- _Activity_:
In the entries below, find the line with "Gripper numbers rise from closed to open" and the line with "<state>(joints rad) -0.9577". Repeat exactly everything between them, those two lines included, but not the pictures.

- _Information shown_:
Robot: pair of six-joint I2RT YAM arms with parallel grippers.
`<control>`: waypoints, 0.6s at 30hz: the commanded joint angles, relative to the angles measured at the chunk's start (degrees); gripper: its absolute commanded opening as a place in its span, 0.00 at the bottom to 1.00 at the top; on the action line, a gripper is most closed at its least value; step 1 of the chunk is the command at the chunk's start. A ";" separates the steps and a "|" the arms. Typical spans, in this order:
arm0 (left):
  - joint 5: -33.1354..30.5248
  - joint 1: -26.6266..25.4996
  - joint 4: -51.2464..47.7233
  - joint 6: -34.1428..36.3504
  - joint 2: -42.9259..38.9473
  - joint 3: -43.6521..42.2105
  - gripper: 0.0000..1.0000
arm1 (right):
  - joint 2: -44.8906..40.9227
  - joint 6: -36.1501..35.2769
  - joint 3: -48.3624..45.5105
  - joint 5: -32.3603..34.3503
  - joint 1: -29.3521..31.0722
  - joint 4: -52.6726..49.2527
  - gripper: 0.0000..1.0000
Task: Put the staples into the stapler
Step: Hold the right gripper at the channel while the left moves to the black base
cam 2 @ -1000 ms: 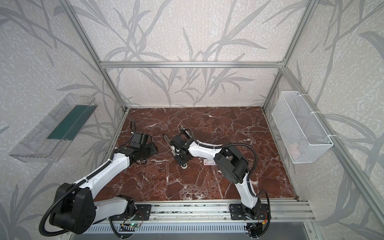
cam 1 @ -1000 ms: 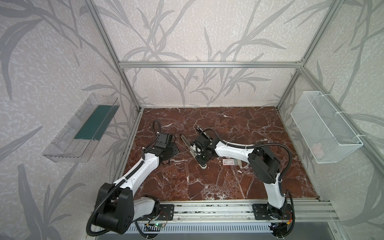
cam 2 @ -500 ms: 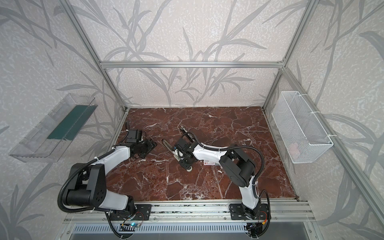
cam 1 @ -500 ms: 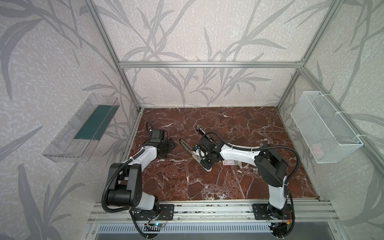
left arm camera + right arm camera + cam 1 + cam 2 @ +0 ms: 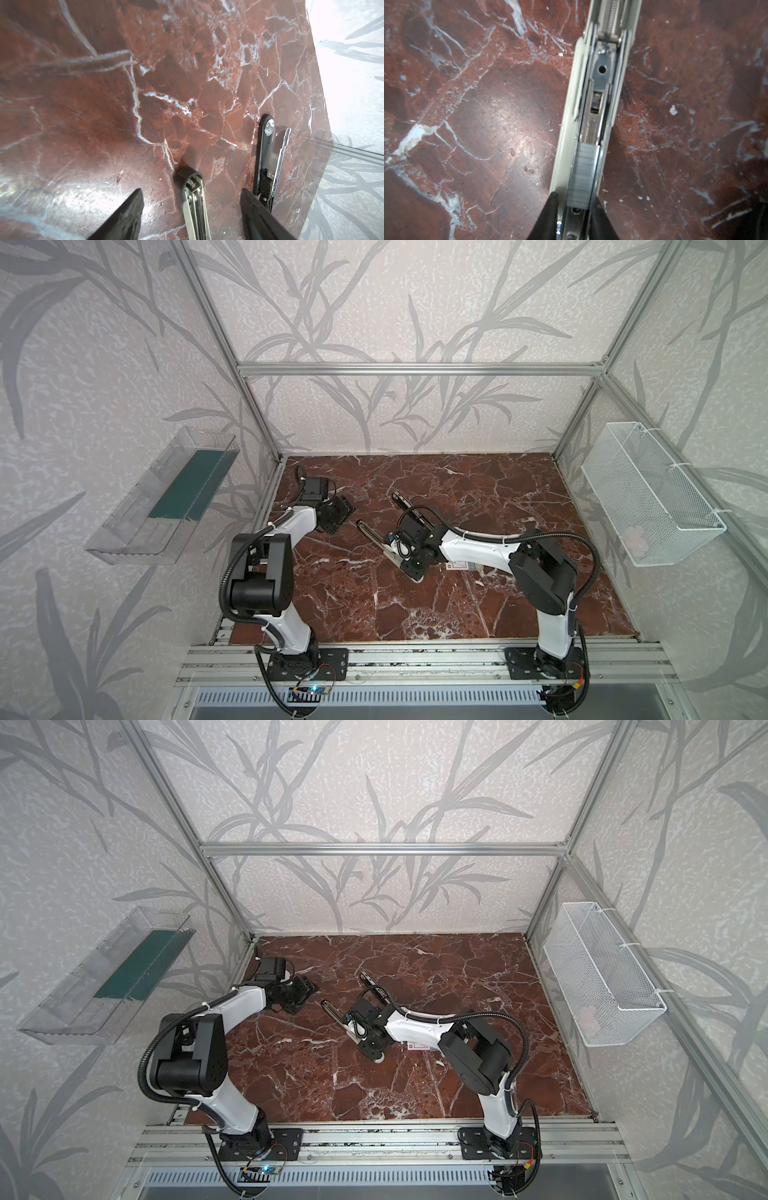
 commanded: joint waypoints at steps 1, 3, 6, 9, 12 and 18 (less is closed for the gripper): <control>-3.63 -2.59 -11.41 1.05 2.74 4.95 0.69 | 1.45 0.24 -0.01 -0.25 0.86 -4.55 0.26; -7.85 -4.96 -17.04 1.14 3.79 7.75 0.68 | 1.90 1.05 0.70 -0.31 0.84 -4.90 0.26; -12.53 -8.52 -19.39 -0.29 3.50 8.31 0.68 | 1.93 2.05 1.02 -0.74 0.91 -4.70 0.26; -15.49 -11.07 -20.03 -2.01 4.15 8.83 0.67 | 1.96 2.21 1.03 -1.53 1.11 -3.99 0.26; -17.99 -12.82 -23.27 -2.48 6.21 10.97 0.66 | 2.19 2.78 1.59 -1.73 1.30 -4.20 0.26; -20.71 -14.62 -23.78 -5.19 8.41 11.28 0.61 | 2.08 4.70 1.55 -1.92 2.14 -3.11 0.26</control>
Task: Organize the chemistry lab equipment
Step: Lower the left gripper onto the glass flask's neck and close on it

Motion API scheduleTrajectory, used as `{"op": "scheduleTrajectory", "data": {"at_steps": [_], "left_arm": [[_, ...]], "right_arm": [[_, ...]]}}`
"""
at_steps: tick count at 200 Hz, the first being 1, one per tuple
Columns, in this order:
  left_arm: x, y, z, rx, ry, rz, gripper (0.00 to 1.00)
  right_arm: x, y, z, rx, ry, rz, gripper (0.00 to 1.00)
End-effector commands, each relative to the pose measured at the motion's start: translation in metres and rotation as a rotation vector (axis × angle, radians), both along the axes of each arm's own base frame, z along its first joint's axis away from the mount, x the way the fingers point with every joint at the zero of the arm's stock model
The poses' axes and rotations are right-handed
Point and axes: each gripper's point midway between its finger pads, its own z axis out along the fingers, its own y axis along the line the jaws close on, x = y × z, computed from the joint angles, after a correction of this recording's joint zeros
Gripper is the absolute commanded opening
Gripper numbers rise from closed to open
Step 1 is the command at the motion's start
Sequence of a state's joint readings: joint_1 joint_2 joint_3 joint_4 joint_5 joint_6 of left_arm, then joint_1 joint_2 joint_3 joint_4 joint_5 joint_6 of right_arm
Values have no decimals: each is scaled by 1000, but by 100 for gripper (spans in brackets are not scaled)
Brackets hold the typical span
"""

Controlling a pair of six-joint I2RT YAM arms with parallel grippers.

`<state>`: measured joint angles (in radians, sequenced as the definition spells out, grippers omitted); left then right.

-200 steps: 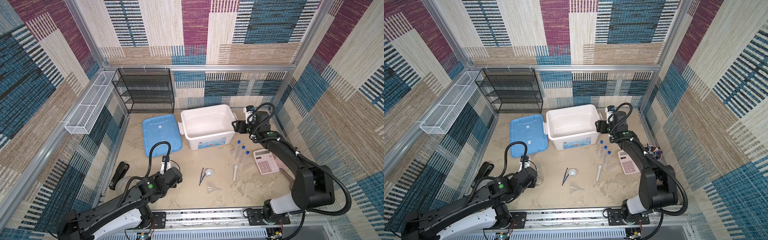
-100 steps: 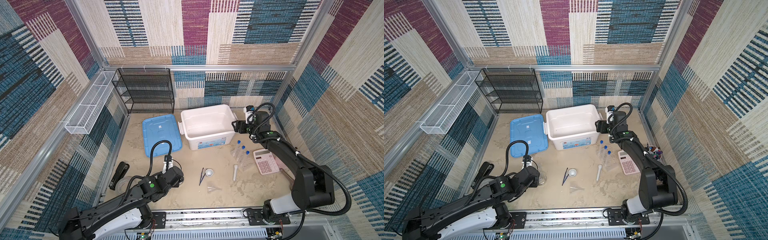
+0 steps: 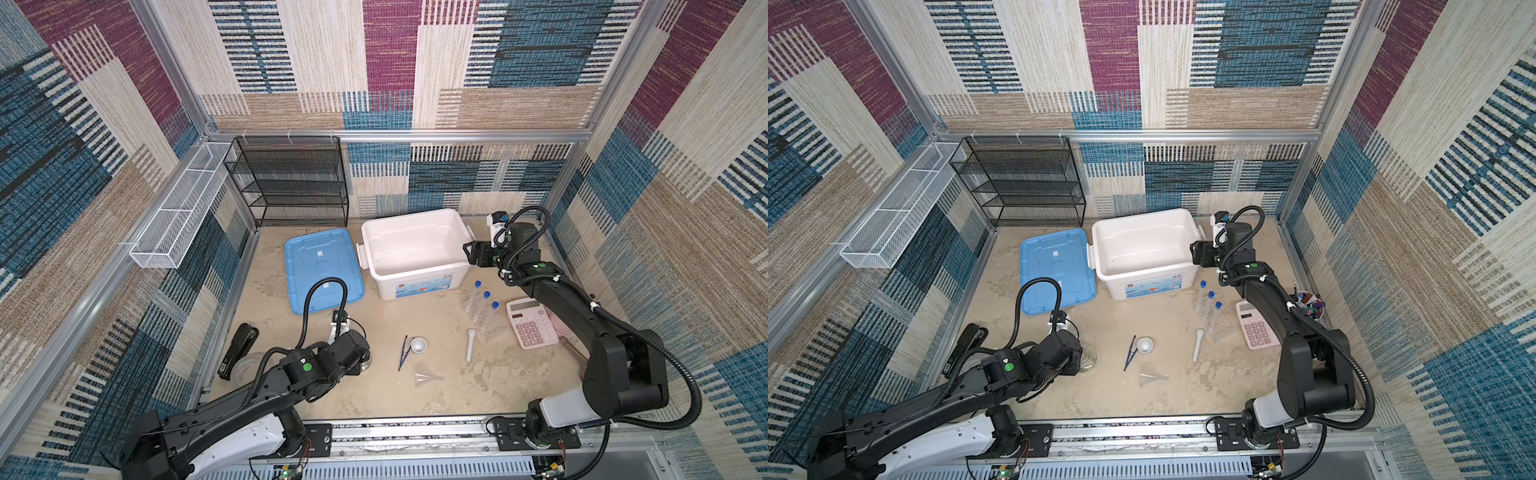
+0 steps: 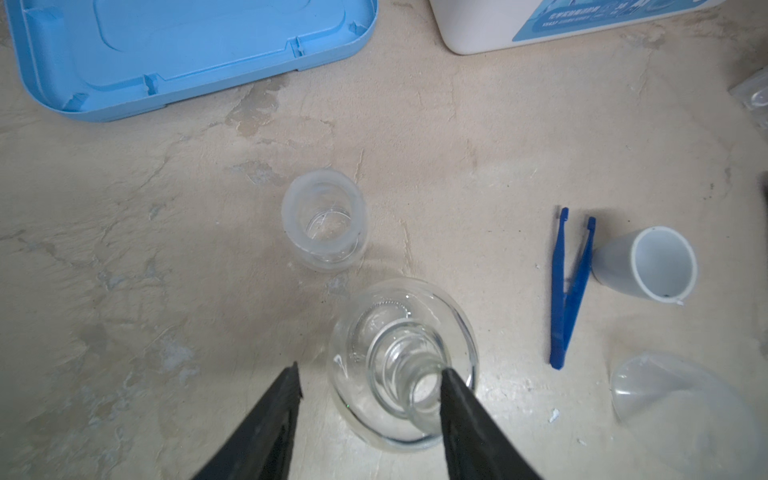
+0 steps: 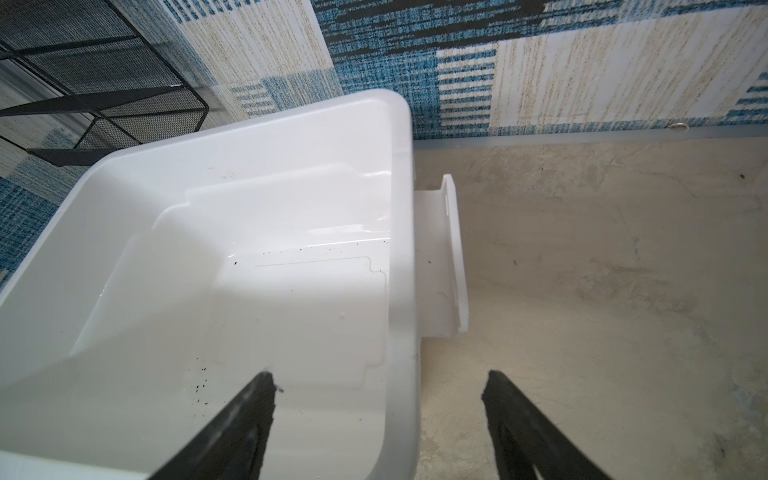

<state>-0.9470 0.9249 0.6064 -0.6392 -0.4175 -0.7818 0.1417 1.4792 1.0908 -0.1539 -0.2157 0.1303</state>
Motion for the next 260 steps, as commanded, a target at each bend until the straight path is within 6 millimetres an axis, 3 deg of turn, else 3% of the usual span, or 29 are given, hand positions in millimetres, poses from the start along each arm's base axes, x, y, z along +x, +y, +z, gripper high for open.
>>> {"op": "scheduleTrajectory", "data": {"at_steps": [1,83,145,260], "left_arm": [[1,-6,3,-11,1,-22,57],[1,-6,18,-53,-32,-21,58],[-2,-25,10,-33,52,-84,58],[-2,-25,-3,21,100,-62,47]], "right_arm": [[5,-1,6,3,-26,-7,81],[5,-1,4,-1,-18,-9,82],[6,-2,2,-6,-13,-13,82],[6,-3,1,-11,-8,-18,82]]}}
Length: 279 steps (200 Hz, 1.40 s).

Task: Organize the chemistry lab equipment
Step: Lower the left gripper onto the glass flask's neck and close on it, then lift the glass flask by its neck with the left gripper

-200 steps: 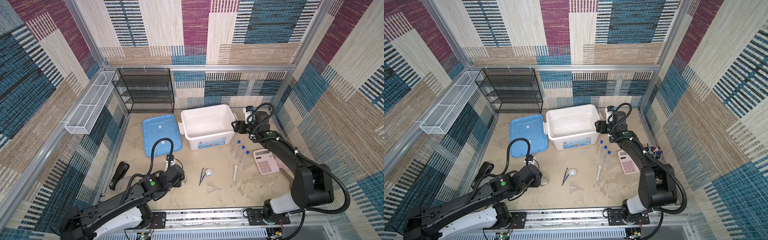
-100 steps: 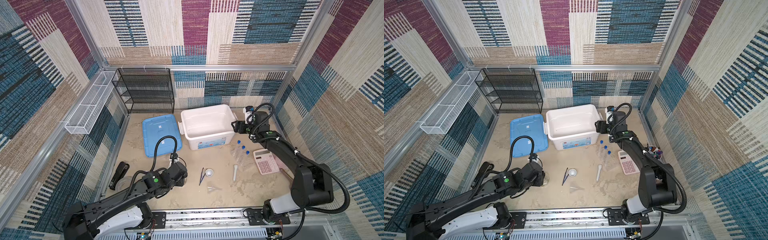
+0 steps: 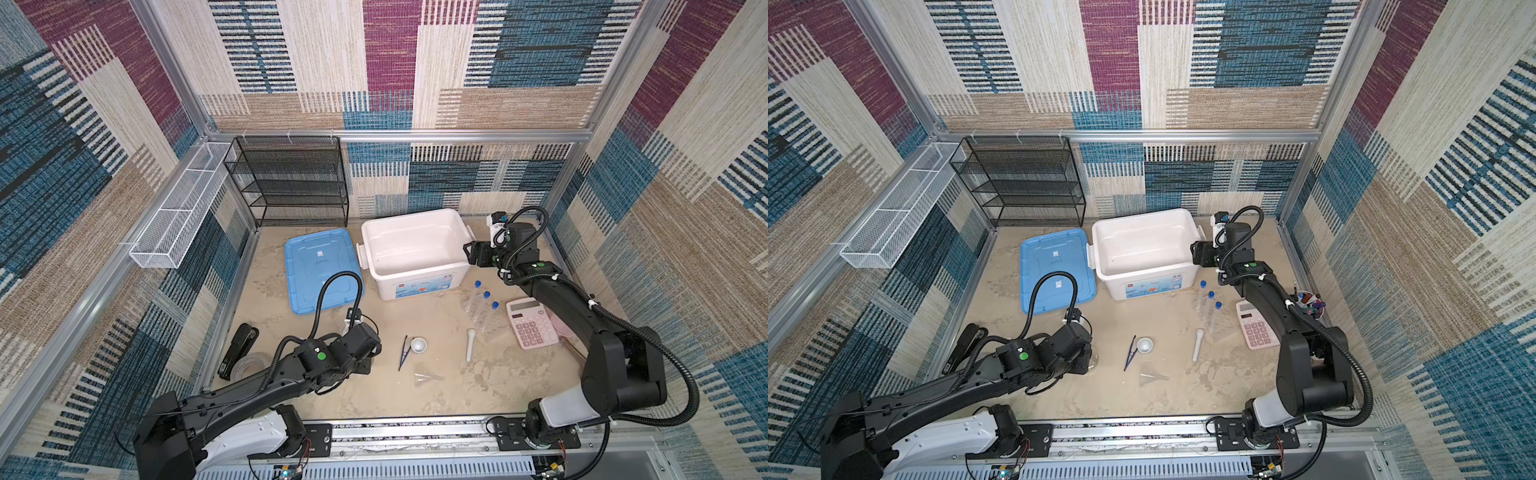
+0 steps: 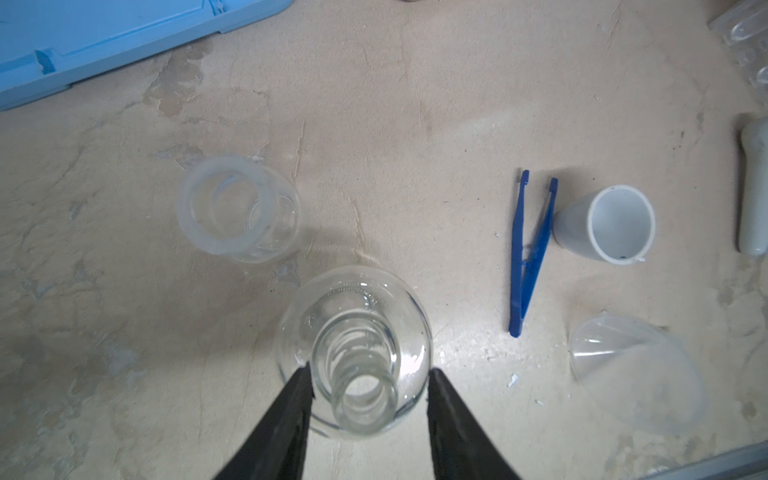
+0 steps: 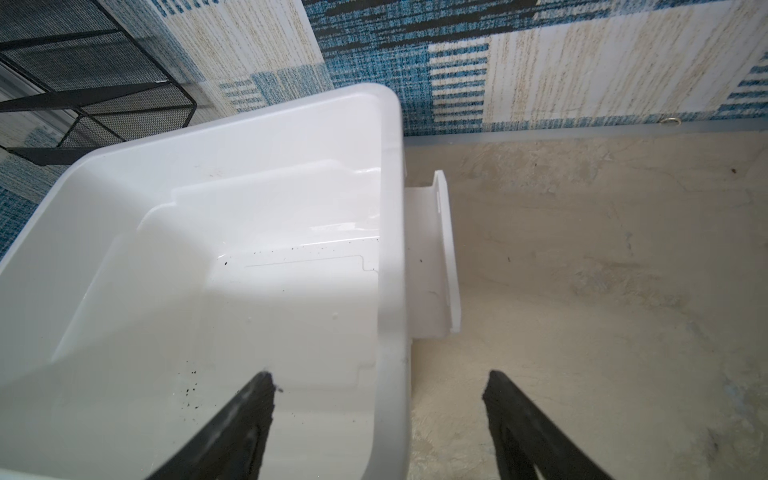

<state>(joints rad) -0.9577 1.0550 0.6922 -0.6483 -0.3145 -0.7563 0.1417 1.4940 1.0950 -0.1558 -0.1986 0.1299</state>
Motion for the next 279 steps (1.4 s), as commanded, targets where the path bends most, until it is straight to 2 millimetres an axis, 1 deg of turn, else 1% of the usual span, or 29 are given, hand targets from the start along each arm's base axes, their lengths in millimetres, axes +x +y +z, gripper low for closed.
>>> {"op": "scheduleTrajectory", "data": {"at_steps": [1,50,133,173,262,279], "left_arm": [[2,3,0,17,-1,20,46],[4,0,-2,47,17,15,43],[3,5,-3,90,32,29,39],[3,4,-2,94,28,24,35],[2,4,-5,112,39,20,34],[2,4,-5,112,37,17,33]], "right_arm": [[3,-1,6,0,-19,-4,82],[3,-2,7,-5,-22,-7,82],[3,-2,5,-5,-18,-7,82],[3,-2,5,-7,-17,-8,82],[4,-1,3,-7,-12,-6,82],[3,-1,2,-6,-10,-6,83]]}}
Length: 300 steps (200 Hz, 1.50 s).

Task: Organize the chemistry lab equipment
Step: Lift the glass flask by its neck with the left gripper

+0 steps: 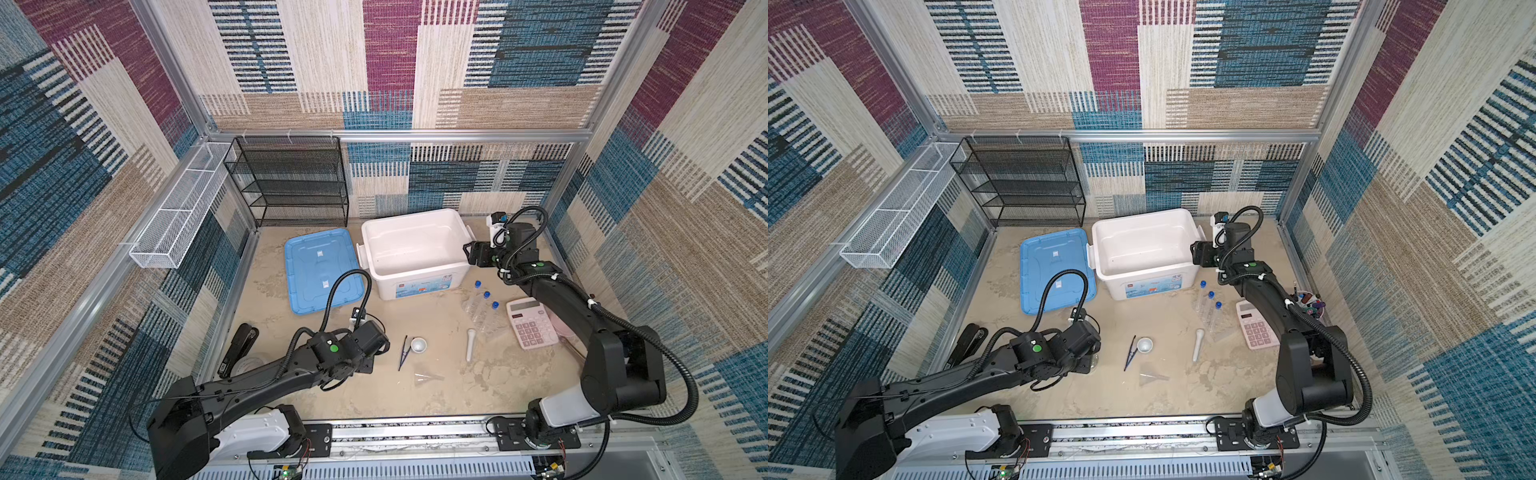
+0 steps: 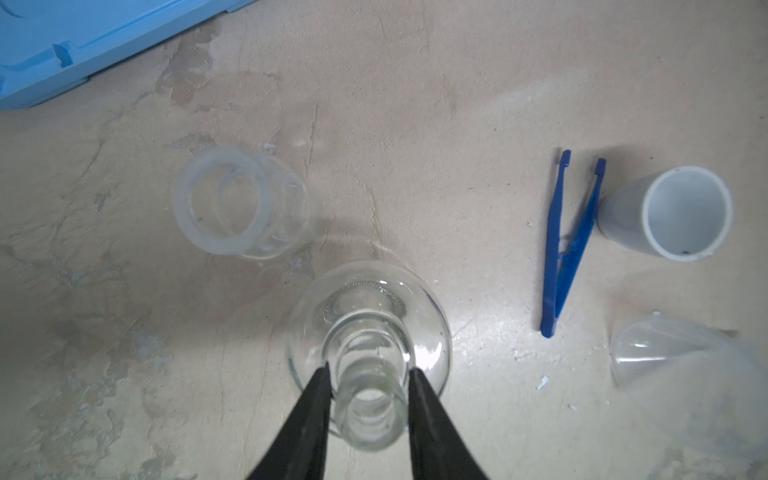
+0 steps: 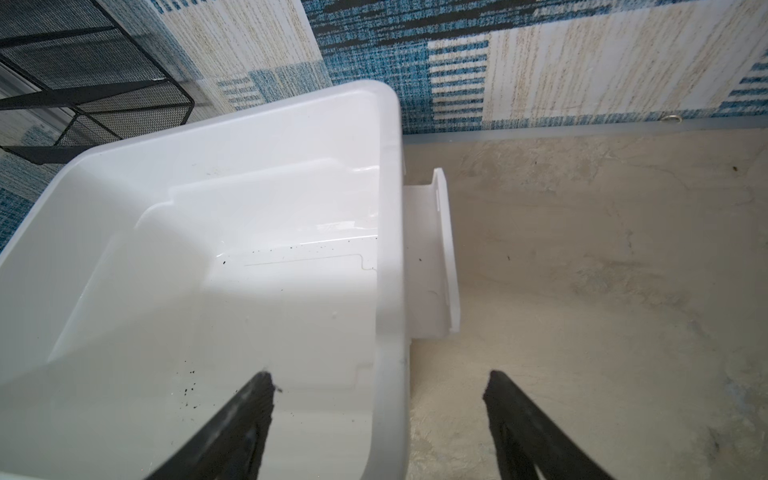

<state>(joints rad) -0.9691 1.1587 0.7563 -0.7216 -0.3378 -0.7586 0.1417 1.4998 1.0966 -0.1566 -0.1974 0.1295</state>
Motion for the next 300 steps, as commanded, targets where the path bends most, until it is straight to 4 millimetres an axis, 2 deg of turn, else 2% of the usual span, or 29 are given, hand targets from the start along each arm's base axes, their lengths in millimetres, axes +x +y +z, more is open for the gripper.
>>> {"op": "scheduleTrajectory", "data": {"at_steps": [1,69,150,266,300], "left_arm": [[2,2,2,9,-11,17,32],[2,1,3,14,-9,11,25],[3,2,6,21,-12,12,23],[13,0,27,28,-66,9,21],[17,-1,39,35,-87,0,21]], "right_arm": [[2,-1,4,-5,-15,-4,83],[2,-1,5,-5,-16,-5,83],[1,-2,2,-5,-14,-6,83],[-3,2,-3,20,-5,6,83],[-3,3,-5,24,-1,8,83]]}}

- _Response to this task_:
Gripper numbers rise from closed to open
Step 1 is the command at the motion's start
Sequence of a state's joint readings: joint_1 joint_2 joint_3 joint_4 joint_5 joint_6 of left_arm, then joint_1 joint_2 joint_3 joint_4 joint_5 joint_6 of right_arm
Values have no decimals: each is scaled by 1000, but by 100 for gripper (spans in brackets are not scaled)
Brackets hold the typical span
"""

Controlling a pair of six-joint I2RT YAM arms with parallel grippers.

`<state>`: measured joint angles (in radians, sequenced as the definition spells out, grippers omitted); left then right.

-200 steps: 
-100 steps: 
+0 steps: 
+0 steps: 
+0 steps: 

<state>-0.9470 0.9249 0.6064 -0.6392 -0.4175 -0.7818 0.1417 1.4792 1.0908 -0.1539 -0.2157 0.1303</state>
Motion for the next 260 steps, as commanded, a target at each bend until the straight path is within 6 millimetres an axis, 3 deg of turn, else 3% of the usual span, or 29 are given, hand positions in millimetres, poses from the start along each arm's base axes, x, y, z along +x, +y, +z, gripper high for open.
>>> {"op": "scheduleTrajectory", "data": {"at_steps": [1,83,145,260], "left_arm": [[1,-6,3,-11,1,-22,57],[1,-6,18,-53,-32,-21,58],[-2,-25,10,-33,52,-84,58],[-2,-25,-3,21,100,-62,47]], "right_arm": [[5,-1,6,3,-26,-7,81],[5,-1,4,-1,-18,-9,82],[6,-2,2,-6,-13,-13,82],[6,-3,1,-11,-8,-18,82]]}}
Length: 279 steps (200 Hz, 1.40 s).

Task: Organize the chemistry lab equipment
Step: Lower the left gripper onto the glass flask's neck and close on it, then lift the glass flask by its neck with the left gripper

-200 steps: 
-100 steps: 
+0 steps: 
+0 steps: 
+0 steps: 

<state>(joints rad) -0.9577 1.0550 0.6922 -0.6483 -0.3145 -0.7563 0.1417 1.4940 1.0950 -0.1558 -0.1986 0.1299</state>

The answer has been given, and the exercise is done.